Allegro CL has the ability to autoload certain files and modules. In order to keep the size of the system down by excluding parts not always needed, some of Allegro CL is not included in the system when it is built. These parts must be loaded in when they are required. This section describes how that code is loaded in.
All the fasl files which have the potential to be autoloaded are part of the Allegro CL library. All the files are collected into a single file called the bundle file. Its name is (in the default) files.bu and it is located in the Allegro directory. This file contains a set of fasl files which can be loaded individually (the whole file is not loaded when a part is). The function excl:bundle-pathname returns the pathname of the bundle file.
Code for some Common Lisp functions and macros (notably trace, inspect, and step) are contained in modules separate from the default binary. (The modules are called :trace, :inspect, and :step.) Whenever any Common Lisp function or macro is called, the necessary module will be loaded automatically. Note that using auxiliary features provided as extensions (such as referring to the variable excl:*trace-print-length*) will not cause the module to be loaded. Even though the modules can be automatically loaded, we recommend explicitly loading those that you need with a call to require, as described below.
The code for major extensions, such as the foreign function interface or multiprocessing, also is loaded when needed instead of being in the default Lisp binary. Again, calls to some functions will cause the correct module to be loaded, but we recommend loading the module before using the facility, using require, as described next.
While most modules will be loaded automatically when an important function or macro defined in the module is called, you have to load modules explicitly to use some of the less central functionality. Some users also prefer to explicitly load modules in order to save waiting when the module is actually needed.
To load a module with require, simply enter the form:
(require :module-name)
It is useful to put this form at the beginning of any source file containing code which uses symbols in the module. It is not an error to call require when the module is already loaded.

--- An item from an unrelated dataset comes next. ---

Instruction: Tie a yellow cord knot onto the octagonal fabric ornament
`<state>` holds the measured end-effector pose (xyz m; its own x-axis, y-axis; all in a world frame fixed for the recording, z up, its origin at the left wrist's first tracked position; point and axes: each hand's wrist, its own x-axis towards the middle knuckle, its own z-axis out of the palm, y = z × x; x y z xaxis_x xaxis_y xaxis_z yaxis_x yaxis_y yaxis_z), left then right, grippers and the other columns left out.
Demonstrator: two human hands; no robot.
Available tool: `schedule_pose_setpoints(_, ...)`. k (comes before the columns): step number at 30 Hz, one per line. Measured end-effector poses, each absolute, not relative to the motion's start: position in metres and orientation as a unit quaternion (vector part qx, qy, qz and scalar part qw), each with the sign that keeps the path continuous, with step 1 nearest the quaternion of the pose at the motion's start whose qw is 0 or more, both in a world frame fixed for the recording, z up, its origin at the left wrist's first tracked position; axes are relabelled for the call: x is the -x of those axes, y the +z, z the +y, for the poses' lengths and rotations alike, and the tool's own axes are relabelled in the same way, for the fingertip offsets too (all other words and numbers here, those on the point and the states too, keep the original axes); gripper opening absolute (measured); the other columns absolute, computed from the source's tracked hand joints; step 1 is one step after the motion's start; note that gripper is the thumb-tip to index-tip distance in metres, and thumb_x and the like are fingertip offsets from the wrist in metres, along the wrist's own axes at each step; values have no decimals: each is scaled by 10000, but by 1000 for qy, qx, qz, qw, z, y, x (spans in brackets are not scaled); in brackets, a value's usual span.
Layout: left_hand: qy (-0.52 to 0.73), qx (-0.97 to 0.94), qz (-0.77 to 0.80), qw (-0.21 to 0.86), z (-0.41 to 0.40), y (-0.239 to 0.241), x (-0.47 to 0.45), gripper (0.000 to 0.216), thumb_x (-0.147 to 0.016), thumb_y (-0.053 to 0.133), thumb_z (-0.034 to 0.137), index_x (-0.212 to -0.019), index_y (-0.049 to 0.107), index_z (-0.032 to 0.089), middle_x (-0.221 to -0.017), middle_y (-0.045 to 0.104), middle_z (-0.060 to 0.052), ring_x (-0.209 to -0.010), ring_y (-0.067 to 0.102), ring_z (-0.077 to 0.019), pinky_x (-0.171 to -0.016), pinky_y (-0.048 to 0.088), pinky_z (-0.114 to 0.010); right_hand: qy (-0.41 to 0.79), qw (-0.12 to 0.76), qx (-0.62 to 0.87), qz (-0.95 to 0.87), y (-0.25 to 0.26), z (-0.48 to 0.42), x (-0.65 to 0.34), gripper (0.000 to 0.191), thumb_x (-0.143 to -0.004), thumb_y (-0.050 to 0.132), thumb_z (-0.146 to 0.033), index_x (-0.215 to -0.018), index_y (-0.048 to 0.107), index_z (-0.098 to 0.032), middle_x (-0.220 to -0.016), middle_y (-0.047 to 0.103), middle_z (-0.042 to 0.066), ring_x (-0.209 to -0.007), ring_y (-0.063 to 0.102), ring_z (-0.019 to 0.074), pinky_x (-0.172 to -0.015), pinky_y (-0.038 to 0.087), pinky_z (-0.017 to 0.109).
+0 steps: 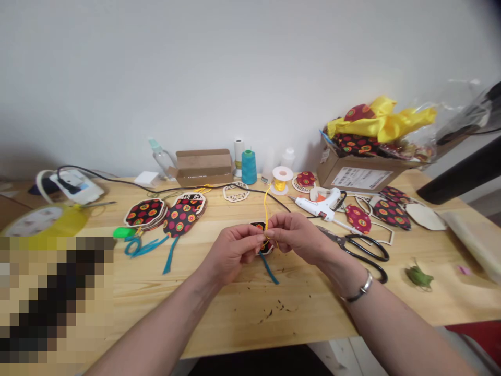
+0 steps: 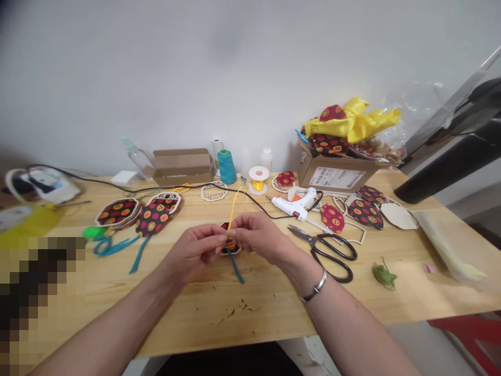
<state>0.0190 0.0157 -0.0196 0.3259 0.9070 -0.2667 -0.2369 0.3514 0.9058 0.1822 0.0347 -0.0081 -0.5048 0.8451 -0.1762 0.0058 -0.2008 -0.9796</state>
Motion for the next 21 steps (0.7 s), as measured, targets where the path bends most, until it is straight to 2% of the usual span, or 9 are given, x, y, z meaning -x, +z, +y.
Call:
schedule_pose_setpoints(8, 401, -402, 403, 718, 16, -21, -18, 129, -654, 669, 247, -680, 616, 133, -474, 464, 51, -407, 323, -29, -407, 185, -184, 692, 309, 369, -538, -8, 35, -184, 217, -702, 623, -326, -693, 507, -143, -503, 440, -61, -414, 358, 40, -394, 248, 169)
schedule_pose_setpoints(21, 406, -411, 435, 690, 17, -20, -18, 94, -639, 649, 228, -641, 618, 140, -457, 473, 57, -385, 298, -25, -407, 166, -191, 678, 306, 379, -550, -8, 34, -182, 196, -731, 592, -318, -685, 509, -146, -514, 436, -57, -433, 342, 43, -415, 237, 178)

This section certain extensions to Common Lisp and those details of implementation.
5.1 Extensions to
cl:make-package, cl:disassemble, cl:open
5.2 cl:directory
5.3 Reader macros and cl:*features*
5.4 cl:random
5.5 cl:make-hash-table
5.6 cl:make-array
Certain standard Common Lisp functions have been extended in minor ways in Allegro CL. Elsewhere we describe changes to load (1.0 Using the load function in loading.htm for the general implementation, 1.4 Load foreign code with cl:load in foreign_functions.htm for loading foreign code) and cl:sleep ( in 5.0 Process functions and variables (both models) multiprocessing.htm, making it work on a per-process basis). Those functions were extended to do something essentially new (load to load foreign functions and fasl files in libfasl mode, sleep to work on single processes). The extensions mentioned in this section refer to changes in the semantics of some Common Lisp functions which affect the way they are ordinarily used. The sort of changes done include allowing strings denoting objects as input as well as the object itself. In some case we have added boolean variables which control the extended behavior, allowing you to decide exactly how you want Lisp to work.
[Function]
common-lisp:make-package
Arguments: package-name &key use implementation-packages
The implementation-packages keyword argument is an Allegro CL extension described fully in packages.htm. Its value should be a list. Otherwise, this function works as specified in the ANSI specification. The default for the use argument is implementation-dependent. The default in Allegro CL is a list containing one element, the common-lisp package.
[Function]
Arguments: name-or-compiled-function &key absolute references-only recurse
The standard common-lisp:disassemble does not have any keyword arguments. Both are extensions which are likely not supported in implementations of Common Lisp other than Allegro CL.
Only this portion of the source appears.